DESCRIPTION OF THE TASK:
Every line of the data below should be retyped exactly.
_ _ _ _
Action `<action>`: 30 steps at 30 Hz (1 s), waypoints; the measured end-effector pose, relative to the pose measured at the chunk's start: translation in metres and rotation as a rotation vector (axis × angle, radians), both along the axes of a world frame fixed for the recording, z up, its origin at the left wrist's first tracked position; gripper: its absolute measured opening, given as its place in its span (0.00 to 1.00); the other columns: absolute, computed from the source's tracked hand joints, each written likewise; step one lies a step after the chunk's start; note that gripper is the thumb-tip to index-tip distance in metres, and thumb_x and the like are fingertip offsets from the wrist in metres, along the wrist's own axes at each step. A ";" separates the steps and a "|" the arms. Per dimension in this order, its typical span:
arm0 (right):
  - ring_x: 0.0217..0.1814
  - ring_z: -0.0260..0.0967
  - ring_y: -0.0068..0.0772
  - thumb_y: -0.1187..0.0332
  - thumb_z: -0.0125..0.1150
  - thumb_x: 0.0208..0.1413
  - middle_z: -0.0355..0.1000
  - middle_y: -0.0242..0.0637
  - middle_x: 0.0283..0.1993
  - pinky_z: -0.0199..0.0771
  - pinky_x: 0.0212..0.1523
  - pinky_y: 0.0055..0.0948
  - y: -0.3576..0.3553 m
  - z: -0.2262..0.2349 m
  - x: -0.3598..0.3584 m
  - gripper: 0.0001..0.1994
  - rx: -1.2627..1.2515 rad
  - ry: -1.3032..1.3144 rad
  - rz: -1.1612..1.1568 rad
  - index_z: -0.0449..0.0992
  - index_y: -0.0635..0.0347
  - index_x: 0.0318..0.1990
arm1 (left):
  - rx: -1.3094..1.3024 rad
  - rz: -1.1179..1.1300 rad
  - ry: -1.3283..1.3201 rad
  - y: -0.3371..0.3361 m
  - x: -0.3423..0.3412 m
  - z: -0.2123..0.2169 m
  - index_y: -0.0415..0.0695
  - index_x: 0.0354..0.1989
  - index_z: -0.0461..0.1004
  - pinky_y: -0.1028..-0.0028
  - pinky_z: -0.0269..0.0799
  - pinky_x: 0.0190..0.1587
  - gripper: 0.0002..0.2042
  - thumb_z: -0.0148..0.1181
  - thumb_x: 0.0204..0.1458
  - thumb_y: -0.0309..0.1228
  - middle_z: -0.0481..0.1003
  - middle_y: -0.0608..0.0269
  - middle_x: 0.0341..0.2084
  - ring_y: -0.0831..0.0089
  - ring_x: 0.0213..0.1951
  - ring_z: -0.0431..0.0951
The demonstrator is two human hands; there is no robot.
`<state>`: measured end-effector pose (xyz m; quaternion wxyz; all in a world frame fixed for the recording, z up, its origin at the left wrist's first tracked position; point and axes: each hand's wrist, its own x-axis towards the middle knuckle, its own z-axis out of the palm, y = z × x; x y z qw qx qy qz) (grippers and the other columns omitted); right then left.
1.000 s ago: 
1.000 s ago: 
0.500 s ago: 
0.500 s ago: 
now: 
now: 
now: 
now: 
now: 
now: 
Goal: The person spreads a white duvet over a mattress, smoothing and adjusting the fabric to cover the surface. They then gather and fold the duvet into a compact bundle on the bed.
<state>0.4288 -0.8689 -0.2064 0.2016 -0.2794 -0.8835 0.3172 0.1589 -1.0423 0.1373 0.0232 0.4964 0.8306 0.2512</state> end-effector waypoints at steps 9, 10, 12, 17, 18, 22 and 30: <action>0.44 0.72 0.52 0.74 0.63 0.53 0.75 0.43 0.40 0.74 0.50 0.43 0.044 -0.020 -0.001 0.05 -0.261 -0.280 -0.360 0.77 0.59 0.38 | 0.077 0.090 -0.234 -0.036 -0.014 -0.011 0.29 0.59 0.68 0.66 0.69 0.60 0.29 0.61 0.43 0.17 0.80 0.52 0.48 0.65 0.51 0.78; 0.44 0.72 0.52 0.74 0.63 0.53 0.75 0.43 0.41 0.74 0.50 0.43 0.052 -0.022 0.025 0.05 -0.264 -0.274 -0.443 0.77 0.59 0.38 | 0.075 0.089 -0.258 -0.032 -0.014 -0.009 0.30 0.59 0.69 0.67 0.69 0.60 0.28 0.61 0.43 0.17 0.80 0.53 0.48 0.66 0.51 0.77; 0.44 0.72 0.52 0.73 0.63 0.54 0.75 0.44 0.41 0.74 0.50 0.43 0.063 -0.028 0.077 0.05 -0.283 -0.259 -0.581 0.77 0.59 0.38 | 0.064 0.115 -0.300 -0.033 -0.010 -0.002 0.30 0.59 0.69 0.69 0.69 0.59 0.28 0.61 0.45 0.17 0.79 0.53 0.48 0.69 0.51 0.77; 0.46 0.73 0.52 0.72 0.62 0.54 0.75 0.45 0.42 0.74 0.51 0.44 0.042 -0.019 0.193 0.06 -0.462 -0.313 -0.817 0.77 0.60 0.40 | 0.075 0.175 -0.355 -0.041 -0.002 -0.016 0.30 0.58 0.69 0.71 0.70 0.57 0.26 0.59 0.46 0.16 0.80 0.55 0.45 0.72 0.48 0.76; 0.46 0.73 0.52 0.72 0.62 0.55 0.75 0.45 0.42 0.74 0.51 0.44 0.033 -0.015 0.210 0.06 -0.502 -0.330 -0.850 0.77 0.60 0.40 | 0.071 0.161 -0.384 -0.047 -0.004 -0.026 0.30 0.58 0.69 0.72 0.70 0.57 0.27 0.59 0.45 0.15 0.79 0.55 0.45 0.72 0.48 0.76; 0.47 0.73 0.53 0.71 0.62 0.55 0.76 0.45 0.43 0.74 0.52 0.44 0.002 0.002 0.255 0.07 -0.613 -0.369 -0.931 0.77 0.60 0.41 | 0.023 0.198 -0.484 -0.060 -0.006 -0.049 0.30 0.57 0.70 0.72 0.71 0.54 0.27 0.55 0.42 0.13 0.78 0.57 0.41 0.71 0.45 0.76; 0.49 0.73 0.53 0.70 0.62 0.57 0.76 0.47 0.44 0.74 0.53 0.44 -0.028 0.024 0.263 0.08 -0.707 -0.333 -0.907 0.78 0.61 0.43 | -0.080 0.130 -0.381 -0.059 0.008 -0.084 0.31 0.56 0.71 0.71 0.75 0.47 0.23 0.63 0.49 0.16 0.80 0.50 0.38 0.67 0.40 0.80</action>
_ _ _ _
OUTPUT BELOW:
Action `<action>`: 30 steps at 30 Hz (1 s), waypoints; the measured end-effector pose, relative to the pose measured at the chunk's start: translation in metres and rotation as a rotation vector (axis × angle, radians), both along the axes of a world frame fixed for the recording, z up, its origin at the left wrist's first tracked position; gripper: its absolute measured opening, given as its place in its span (0.00 to 1.00); the other columns: absolute, computed from the source's tracked hand joints, each written likewise; step one lies a step after the chunk's start; note that gripper is the thumb-tip to index-tip distance in metres, and thumb_x and the like are fingertip offsets from the wrist in metres, along the wrist's own axes at each step. A ";" separates the steps and a "|" the arms. Per dimension in this order, its typical span:
arm0 (right):
  - ring_x: 0.0217..0.1814
  - ring_z: -0.0260..0.0967
  - ring_y: -0.0068..0.0772
  - thumb_y: -0.1187..0.0332
  - thumb_z: -0.0125..0.1150
  - thumb_x: 0.0208..0.1413
  - middle_z: -0.0355..0.1000
  - middle_y: -0.0242..0.0637
  - middle_x: 0.0283..0.1993
  - pinky_z: -0.0199..0.0771
  - pinky_x: 0.0212..0.1523
  - pinky_y: 0.0055..0.0948
  - y: -0.3576..0.3553 m
  - z: -0.2262..0.2349 m
  - x: -0.3598..0.3584 m
  - gripper: 0.0001..0.1994
  - rx: -1.2627..1.2515 rad
  - ry: -1.3032..1.3144 rad
  - rz: -1.1612..1.1568 rad
  - index_z: -0.0449..0.0992
  - index_y: -0.0635..0.0347
  - index_x: 0.0318..0.1990
arm1 (left):
  - rx: -1.3094..1.3024 rad
  - rz: -1.1179..1.1300 rad
  - ry: -1.3283..1.3201 rad
  - y: -0.3371..0.3361 m
  - x: -0.3423..0.3412 m
  - z: -0.2123..0.2169 m
  - index_y: -0.0415..0.0695
  - index_x: 0.0354..0.1989
  - index_z: -0.0461..0.1004
  - pinky_y: -0.1028..-0.0028
  - pinky_z: -0.0269..0.0799
  - pinky_x: 0.0190..0.1587
  - gripper: 0.0002..0.2042
  - thumb_z: -0.0148..0.1181
  - thumb_x: 0.0204..0.1458
  - thumb_y: -0.0309..0.1228
  - middle_z: -0.0481..0.1003
  - middle_y: -0.0608..0.0269
  - middle_x: 0.0341..0.2084
  - ring_y: -0.0831..0.0089
  - ring_x: 0.0213..0.1951
  - ring_z: -0.0431..0.0951
The demonstrator is two human hands; there is no robot.
`<state>`: measured end-effector pose (xyz m; quaternion wxyz; all in a world frame fixed for the recording, z up, its origin at the left wrist's first tracked position; point and axes: each hand's wrist, its own x-axis towards the middle knuckle, its own z-axis out of the palm, y = z × x; x y z qw qx qy qz) (grippers and the other columns omitted); right then left.
1.000 s ago: 
1.000 s ago: 
0.500 s ago: 
0.500 s ago: 
now: 
now: 
now: 
now: 
now: 
now: 
Goal: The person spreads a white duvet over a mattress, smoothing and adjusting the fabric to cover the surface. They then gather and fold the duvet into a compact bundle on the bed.
<state>0.4288 -0.8689 -0.2064 0.2016 -0.2794 -0.8835 0.3172 0.1589 -1.0423 0.1373 0.0232 0.4964 0.8306 0.2512</state> end-effector waypoints at steps 9, 10, 12, 17, 18, 22 and 30: <action>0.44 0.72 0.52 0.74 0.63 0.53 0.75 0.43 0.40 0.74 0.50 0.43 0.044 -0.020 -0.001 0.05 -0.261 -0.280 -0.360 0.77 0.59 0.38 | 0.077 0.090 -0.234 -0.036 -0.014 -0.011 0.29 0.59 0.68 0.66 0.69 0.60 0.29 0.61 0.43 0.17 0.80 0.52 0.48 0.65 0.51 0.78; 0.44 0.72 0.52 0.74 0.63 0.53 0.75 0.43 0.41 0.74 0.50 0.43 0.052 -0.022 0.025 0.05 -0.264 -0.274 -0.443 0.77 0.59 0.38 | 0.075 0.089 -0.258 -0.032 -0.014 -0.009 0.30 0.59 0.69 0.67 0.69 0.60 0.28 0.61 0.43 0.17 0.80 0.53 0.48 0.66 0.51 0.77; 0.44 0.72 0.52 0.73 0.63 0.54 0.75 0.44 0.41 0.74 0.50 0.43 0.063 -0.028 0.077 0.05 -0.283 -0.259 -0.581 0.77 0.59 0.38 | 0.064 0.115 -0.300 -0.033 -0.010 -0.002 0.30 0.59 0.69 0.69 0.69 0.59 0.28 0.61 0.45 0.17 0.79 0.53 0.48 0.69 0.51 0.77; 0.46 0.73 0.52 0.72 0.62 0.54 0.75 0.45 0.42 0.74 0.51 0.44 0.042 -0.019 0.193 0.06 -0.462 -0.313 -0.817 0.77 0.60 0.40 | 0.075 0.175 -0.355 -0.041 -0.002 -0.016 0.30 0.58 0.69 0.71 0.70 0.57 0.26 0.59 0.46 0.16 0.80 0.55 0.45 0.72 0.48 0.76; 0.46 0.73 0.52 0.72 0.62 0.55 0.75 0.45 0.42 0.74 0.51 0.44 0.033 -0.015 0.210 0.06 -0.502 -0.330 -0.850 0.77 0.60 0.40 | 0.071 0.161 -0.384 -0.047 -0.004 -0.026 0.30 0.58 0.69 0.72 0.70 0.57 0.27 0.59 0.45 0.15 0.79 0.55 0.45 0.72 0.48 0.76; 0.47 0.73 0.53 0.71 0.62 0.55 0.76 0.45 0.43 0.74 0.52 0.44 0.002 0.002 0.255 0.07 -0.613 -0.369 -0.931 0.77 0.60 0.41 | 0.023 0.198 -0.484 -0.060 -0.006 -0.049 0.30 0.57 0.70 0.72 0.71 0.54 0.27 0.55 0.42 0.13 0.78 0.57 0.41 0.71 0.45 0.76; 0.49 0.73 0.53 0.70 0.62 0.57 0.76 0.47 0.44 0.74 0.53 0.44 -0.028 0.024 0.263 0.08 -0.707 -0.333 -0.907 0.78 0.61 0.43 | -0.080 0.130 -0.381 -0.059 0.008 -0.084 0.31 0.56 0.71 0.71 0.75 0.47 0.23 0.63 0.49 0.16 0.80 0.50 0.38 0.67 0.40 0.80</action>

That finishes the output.